## Working data
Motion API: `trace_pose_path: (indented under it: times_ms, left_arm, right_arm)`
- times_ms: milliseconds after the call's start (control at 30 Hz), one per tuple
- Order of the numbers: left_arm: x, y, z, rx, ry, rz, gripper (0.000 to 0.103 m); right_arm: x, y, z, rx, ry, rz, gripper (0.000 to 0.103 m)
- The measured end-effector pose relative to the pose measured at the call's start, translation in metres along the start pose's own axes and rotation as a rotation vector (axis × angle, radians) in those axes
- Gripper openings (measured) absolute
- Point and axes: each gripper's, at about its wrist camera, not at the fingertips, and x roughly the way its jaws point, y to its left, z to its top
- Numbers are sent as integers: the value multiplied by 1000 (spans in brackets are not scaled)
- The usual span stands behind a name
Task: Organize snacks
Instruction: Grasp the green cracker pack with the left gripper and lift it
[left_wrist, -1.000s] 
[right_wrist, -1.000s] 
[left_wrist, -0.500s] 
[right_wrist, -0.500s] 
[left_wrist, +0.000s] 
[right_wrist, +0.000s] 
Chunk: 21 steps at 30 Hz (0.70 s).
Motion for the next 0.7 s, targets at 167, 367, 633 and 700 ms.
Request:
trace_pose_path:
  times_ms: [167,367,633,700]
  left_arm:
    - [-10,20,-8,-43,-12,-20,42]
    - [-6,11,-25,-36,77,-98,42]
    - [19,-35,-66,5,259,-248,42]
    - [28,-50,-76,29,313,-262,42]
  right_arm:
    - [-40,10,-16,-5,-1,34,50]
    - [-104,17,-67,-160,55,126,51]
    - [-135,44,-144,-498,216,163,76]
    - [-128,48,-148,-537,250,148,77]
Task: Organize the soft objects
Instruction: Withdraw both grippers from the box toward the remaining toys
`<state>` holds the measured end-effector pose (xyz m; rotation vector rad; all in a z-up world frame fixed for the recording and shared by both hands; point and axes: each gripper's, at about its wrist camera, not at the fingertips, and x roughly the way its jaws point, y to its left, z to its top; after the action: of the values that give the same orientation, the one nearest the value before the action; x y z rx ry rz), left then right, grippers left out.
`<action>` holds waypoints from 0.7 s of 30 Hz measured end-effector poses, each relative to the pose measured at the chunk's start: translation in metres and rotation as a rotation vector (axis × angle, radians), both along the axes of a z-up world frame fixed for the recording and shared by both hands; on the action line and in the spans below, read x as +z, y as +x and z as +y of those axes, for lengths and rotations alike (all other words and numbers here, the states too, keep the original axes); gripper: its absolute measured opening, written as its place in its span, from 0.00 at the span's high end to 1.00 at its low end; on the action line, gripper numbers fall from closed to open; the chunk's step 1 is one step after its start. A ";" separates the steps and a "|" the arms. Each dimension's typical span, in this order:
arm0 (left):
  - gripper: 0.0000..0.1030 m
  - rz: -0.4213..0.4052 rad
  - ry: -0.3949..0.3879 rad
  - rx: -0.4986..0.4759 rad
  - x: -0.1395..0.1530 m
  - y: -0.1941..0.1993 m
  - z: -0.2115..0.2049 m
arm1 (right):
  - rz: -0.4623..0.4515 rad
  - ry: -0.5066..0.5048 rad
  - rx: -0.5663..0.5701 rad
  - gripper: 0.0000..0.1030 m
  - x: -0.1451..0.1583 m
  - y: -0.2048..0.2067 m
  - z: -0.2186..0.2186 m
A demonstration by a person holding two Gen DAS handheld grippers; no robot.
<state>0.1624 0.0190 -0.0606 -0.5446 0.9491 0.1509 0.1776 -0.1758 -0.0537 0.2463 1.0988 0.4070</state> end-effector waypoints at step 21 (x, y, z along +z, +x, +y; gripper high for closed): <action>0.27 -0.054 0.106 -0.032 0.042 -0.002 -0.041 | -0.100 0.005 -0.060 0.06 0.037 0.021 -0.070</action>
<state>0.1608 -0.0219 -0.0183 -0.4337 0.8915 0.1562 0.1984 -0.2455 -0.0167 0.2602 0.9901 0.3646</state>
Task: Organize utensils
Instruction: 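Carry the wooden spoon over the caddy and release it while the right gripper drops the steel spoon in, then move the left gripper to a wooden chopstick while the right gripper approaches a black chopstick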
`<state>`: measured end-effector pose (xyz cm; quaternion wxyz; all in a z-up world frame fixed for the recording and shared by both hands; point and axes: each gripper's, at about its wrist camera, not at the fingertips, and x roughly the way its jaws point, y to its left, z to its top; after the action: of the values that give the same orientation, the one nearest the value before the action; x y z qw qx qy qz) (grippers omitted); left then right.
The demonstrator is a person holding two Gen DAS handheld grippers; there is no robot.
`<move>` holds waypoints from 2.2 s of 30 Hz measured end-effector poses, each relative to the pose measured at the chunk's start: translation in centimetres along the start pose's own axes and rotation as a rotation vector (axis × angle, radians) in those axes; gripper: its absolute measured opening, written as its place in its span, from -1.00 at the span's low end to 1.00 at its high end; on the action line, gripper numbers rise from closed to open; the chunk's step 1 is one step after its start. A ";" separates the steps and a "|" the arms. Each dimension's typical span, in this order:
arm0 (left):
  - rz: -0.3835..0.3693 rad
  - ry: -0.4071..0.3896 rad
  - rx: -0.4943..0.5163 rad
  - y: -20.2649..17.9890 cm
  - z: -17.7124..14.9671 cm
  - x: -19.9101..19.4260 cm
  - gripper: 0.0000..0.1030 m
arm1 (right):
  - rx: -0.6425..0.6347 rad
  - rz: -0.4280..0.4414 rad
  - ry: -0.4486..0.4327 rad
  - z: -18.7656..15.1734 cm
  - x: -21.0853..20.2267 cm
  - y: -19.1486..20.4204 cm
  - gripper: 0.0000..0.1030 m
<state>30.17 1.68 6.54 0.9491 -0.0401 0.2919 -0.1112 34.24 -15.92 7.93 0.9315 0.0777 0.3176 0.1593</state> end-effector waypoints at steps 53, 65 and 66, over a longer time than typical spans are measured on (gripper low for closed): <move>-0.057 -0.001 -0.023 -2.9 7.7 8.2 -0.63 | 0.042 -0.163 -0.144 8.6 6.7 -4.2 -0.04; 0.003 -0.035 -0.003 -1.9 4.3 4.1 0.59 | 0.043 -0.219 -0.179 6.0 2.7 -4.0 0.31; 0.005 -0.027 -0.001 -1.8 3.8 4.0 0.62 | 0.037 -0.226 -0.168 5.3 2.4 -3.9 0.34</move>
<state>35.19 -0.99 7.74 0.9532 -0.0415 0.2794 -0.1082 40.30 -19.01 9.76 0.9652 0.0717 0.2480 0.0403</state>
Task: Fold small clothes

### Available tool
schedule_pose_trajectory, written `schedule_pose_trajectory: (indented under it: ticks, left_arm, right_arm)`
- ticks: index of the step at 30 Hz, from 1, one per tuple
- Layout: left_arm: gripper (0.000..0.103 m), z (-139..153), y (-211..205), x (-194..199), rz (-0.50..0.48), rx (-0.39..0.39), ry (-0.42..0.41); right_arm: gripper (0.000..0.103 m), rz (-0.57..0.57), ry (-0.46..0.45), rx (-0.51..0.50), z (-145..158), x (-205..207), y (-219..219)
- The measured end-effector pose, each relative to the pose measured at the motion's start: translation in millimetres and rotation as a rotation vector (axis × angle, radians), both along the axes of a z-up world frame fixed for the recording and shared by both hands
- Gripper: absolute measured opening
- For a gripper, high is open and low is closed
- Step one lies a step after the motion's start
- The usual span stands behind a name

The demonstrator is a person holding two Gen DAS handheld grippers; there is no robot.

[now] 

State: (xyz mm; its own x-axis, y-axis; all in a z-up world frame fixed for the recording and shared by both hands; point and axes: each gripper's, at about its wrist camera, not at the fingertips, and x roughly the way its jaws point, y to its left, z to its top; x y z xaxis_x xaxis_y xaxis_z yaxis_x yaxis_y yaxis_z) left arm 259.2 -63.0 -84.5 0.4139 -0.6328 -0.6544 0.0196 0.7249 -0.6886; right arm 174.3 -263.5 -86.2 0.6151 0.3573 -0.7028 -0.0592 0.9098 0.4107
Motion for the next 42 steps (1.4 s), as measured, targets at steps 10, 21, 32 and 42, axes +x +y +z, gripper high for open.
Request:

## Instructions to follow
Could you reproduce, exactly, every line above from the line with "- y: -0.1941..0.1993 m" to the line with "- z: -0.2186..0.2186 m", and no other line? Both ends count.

## Solution below
  - y: -0.1941..0.1993 m
  - z: -0.2115..0.2049 m
arm1 (right):
  - rz: -0.4623..0.4515 rad
  - ry: -0.5066..0.5048 rad
  - rx: -0.5663..0.5701 rad
  - gripper: 0.0000..0.1030 m
  - x: -0.1451..0.1583 m
  - y: -0.2048..0.2067 m
  - z: -0.2186..0.2186 m

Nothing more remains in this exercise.